Ma è davvero così? Abbiamo verificato e, codice penale alla mano, il ministro dei Trasporti e delle infrastrutture ha ragione: l’arresto è stato possibile in larga parte grazie alle modifiche introdotte da uno dei cosiddetti “decreti sicurezza”.

L’accusa contro gli attivisti

Cinque attivisti per il clima, lunedì 2 gennaio, hanno imbrattato per protesta la facciata esterna del Senato: in una nota hanno detto di aver scelto un giorno in cui non c’erano politici presenti e di aver utilizzato «vernice arancione lavabile». 

Poco più tardi, tre di loro sono stati arrestati dalle forze dell’ordine con l’accusa di danneggiamento aggravato, ossia un’aggravante del reato di danneggiamento previsto dall’articolo 635 del codice penale, che nella sua forma “semplice” punisce chiunque «distrugge, disperde, deteriora o rende, in tutto o in parte, inservibili», tra gli altri, gli «edifici pubblici».

L’aggravante è stata introdotta dal cosiddetto decreto “Sicurezza bis” (all’art. 7), approvato a giugno del 2019 dal primo governo Conte, in cui Salvini era vicepresidente del Consiglio e ministro dell’Interno.

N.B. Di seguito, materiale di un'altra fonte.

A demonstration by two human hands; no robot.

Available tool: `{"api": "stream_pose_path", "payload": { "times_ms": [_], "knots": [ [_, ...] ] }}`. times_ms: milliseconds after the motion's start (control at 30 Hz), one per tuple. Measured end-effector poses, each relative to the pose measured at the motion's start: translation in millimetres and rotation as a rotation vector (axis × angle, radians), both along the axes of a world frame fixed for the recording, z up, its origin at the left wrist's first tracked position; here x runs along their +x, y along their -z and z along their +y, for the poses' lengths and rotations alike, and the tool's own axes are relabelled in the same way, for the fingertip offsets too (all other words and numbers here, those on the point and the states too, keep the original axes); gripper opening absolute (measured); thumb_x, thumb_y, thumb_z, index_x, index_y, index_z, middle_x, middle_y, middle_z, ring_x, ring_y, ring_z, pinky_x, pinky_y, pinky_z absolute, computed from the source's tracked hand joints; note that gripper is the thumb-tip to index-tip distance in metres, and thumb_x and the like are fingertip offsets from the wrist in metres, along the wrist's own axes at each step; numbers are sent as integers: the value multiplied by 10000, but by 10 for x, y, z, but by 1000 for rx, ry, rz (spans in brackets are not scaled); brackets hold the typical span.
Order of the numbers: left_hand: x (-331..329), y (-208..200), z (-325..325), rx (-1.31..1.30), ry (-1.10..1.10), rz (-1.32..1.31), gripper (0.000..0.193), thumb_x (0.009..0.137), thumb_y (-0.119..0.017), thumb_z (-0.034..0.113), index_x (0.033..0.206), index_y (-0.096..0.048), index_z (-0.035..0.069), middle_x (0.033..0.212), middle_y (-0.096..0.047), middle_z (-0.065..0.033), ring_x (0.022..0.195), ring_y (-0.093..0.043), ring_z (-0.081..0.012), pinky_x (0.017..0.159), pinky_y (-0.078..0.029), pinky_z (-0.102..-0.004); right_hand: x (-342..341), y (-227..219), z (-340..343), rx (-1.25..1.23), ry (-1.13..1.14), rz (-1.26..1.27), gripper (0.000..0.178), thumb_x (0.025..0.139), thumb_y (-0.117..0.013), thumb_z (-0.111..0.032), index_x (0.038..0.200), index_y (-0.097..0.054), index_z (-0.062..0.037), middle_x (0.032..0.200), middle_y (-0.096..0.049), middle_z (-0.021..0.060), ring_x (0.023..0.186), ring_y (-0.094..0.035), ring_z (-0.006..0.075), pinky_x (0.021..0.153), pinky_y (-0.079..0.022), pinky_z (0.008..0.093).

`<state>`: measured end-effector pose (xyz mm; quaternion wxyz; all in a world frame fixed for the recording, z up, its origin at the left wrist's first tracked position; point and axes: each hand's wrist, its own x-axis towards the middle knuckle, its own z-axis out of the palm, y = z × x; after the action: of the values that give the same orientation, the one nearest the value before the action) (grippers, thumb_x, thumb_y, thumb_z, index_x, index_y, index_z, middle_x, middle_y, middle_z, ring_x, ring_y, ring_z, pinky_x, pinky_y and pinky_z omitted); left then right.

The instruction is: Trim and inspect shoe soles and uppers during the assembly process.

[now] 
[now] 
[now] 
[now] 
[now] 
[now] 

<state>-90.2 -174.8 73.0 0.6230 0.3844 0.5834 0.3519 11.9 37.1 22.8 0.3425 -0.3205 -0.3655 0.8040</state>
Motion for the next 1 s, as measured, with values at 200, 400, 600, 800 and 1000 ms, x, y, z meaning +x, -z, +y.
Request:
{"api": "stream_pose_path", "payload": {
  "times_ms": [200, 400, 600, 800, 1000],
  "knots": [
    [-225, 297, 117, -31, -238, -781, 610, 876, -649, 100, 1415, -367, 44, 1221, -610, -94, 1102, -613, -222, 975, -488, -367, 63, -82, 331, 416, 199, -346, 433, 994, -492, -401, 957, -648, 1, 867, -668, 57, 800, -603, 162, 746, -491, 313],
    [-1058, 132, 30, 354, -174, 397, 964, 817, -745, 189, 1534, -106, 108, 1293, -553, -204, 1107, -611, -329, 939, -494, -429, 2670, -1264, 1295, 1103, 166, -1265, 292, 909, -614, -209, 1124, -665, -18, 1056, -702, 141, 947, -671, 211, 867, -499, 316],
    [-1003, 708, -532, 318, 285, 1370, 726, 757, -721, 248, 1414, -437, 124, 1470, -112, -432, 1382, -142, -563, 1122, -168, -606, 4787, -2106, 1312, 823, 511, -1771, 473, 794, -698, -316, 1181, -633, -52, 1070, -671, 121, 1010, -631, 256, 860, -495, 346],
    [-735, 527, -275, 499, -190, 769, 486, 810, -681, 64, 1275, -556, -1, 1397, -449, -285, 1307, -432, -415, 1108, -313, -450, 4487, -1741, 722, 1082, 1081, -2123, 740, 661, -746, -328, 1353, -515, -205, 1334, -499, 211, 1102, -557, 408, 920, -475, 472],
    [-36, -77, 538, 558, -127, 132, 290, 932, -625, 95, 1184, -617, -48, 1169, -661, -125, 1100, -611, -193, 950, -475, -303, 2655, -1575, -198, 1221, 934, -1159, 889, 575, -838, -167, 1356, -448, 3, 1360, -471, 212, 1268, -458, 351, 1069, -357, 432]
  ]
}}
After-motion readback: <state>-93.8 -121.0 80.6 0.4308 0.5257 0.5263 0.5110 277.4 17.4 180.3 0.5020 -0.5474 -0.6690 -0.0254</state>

Prevede che chiunque distrugga o danneggi un edificio o qualsiasi altra cosa («cose mobili o immobili altrui», dice il codice) in una circostanza particolare, cioè durante una manifestazione pubblica, rischia una pena da un minimo di uno a un massimo di cinque anni di carcere. Dunque una pena più severa rispetto a quella prevista per il “semplice” danneggiamento, che invece va da un minimo di sei mesi a un massimo di tre anni di carcere. 

Come correttamente riportato da Salvini, l’arresto dei tre attivisti è stato possibile in virtù di questo aumento della pena. In base all’articolo 381 del codice penale, infatti, l’arresto per un reato non colposo, ossia un reato commesso intenzionalmente, è possibile solo se per quel reato è prevista una pena massima superiore ai tre anni di carcere. «Superiore ai tre anni» significa di almeno tre anni e un giorno: in sostanza, dunque, il generico reato di danneggiamento – pena massima “solo” tre anni – non avrebbe permesso alle forze dell’ordine di arrestare gli attivisti.

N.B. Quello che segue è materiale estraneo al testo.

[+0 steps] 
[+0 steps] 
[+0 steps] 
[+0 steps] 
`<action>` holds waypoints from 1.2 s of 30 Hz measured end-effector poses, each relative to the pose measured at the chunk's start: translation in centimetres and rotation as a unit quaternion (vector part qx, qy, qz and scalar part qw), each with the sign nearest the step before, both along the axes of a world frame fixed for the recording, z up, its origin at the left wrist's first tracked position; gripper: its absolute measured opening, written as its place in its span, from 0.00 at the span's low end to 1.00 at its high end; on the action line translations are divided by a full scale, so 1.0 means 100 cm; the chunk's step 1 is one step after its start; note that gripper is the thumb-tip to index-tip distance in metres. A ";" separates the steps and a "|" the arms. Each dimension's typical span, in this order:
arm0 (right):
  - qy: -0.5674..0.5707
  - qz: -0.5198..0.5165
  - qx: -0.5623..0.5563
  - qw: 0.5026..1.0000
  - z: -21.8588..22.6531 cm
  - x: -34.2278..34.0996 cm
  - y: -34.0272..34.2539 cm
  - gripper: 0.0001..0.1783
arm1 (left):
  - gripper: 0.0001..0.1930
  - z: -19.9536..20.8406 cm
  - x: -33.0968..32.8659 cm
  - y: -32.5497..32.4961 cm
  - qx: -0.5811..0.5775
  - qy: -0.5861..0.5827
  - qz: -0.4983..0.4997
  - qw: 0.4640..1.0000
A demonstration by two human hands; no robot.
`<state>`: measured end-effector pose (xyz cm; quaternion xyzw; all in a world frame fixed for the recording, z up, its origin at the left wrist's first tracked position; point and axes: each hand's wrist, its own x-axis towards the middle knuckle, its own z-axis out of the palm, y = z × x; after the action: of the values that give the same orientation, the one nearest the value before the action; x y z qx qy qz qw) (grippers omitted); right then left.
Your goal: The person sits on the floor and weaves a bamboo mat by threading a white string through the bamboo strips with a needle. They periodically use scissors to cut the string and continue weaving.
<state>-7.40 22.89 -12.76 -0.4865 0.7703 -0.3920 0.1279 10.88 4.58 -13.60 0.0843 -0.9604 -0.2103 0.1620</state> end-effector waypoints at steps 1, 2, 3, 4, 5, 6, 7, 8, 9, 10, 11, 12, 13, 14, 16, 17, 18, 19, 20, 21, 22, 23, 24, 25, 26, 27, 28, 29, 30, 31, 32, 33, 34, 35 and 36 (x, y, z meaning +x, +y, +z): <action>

Considerato il danno non permanente all’edificio del Senato – ricordiamo che la vernice era lavabile – secondo gli stessi attivisti il reato che sarebbe più corretto per il loro gesto è quello di “imbrattamento”. Previsto dall’articolo 639 del codice penale, punisce chi «deturpa o imbratta cose mobili o immobili altrui» senza però causare danni permanenti. In questo caso non si sarebbe potuto procedere all’arresto. La pena massima prevista infatti è di sei mesi di reclusione.

Il verdetto

Secondo Salvini, l’arresto di tre attivisti per il clima che il 2 gennaio hanno imbrattato il Senato è avvenuto grazie «ad una modifica del codice penale introdotta dai decreti sicurezza bis». 

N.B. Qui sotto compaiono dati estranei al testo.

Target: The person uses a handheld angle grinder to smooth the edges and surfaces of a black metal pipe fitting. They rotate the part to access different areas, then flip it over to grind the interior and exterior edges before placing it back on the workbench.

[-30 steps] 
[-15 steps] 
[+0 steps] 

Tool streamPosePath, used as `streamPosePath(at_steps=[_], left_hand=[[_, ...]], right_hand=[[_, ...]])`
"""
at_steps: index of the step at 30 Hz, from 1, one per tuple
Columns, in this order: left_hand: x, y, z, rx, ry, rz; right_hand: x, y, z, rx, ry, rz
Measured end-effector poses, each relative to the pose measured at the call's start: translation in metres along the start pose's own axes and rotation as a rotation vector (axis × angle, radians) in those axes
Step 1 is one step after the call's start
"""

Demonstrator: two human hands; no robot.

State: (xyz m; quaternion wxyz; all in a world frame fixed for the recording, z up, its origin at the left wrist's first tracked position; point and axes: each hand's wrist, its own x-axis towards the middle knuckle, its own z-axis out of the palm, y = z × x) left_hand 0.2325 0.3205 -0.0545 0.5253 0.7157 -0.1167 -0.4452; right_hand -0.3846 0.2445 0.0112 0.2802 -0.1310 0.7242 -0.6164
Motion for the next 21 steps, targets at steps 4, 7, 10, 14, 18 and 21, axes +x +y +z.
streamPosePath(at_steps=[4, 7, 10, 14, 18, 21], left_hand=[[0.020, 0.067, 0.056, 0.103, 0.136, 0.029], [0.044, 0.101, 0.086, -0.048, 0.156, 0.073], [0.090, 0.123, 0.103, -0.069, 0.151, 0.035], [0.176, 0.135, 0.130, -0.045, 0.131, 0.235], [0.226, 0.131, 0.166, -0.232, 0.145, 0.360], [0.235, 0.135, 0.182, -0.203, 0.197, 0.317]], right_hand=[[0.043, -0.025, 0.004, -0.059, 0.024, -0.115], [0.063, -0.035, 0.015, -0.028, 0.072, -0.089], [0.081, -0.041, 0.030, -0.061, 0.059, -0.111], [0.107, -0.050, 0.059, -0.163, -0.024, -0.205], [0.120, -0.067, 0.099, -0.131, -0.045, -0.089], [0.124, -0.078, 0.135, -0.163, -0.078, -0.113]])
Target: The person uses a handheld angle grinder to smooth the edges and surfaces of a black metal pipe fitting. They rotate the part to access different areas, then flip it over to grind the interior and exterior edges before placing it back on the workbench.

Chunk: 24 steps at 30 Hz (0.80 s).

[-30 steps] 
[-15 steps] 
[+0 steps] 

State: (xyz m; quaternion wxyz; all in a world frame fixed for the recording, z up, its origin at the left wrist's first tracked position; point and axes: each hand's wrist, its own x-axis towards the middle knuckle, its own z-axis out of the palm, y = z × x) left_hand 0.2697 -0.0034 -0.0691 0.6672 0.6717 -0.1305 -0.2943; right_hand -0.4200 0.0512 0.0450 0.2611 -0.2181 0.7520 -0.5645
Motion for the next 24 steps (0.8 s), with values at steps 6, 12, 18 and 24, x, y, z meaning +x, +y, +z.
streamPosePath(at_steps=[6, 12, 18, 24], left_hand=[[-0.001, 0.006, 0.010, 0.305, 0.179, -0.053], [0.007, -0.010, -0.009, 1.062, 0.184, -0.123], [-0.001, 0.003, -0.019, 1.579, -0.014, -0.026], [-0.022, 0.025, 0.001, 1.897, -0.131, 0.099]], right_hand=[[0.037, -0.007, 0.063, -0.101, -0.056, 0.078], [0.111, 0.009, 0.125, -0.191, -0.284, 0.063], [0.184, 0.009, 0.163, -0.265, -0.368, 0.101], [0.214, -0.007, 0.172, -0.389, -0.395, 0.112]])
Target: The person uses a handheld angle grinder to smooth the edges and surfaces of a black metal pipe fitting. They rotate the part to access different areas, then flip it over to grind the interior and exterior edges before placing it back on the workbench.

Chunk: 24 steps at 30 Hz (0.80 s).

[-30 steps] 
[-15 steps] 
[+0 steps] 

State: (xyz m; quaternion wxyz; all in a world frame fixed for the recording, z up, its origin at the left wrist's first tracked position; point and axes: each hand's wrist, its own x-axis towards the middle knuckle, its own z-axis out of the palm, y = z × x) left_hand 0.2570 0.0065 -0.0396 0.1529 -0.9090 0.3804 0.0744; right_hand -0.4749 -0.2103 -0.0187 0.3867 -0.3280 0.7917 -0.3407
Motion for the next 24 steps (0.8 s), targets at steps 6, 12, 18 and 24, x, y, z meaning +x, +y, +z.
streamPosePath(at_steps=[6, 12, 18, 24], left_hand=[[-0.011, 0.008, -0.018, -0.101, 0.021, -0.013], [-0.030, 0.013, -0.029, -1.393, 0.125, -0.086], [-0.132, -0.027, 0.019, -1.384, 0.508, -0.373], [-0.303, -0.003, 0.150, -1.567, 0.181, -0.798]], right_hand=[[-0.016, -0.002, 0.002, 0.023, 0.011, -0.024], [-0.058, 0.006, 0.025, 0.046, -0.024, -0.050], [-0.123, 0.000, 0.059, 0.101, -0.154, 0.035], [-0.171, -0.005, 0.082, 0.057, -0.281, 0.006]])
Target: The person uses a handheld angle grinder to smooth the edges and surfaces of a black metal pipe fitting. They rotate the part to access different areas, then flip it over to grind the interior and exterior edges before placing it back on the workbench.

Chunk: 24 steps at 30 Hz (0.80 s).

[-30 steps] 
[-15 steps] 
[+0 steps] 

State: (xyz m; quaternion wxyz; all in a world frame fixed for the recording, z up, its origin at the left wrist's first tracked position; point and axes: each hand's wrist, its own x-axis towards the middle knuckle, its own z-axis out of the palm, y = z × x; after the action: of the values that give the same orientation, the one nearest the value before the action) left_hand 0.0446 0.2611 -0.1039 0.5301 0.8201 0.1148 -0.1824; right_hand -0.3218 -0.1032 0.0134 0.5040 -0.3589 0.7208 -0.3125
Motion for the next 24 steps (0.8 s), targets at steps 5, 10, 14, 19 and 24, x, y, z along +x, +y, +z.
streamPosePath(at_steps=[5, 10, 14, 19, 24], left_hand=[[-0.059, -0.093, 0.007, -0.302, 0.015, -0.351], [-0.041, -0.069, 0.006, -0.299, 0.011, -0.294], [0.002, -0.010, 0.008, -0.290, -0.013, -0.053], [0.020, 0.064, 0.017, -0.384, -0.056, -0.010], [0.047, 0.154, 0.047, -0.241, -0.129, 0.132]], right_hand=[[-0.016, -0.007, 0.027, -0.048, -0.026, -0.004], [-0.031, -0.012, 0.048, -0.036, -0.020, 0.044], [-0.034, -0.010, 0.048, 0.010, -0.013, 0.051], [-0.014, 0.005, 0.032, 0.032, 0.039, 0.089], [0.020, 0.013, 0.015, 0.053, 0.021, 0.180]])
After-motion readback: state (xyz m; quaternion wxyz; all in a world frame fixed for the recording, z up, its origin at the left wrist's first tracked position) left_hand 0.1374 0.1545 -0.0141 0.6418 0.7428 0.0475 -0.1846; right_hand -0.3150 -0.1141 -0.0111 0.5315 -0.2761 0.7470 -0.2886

Abbiamo verificato e Salvini ha ragione. L’aggravante del reato di danneggiamento, introdotta dal decreto “Sicurezza bis”, ha aumentato la pena prevista a un massimo di cinque anni nel caso in cui il reato sia commesso durante una manifestazione pubblica. Prima dell’aggravante, la pena prevista dal “semplice” danneggiamento non avrebbe permesso l’arresto.

Inoltre l’arresto è stato possibile perché il reato ipotizzato è appunto il danneggiamento, che prevede danni permanenti, e non l’imbrattamento, che invece sanziona anche danni riparabili facilmente.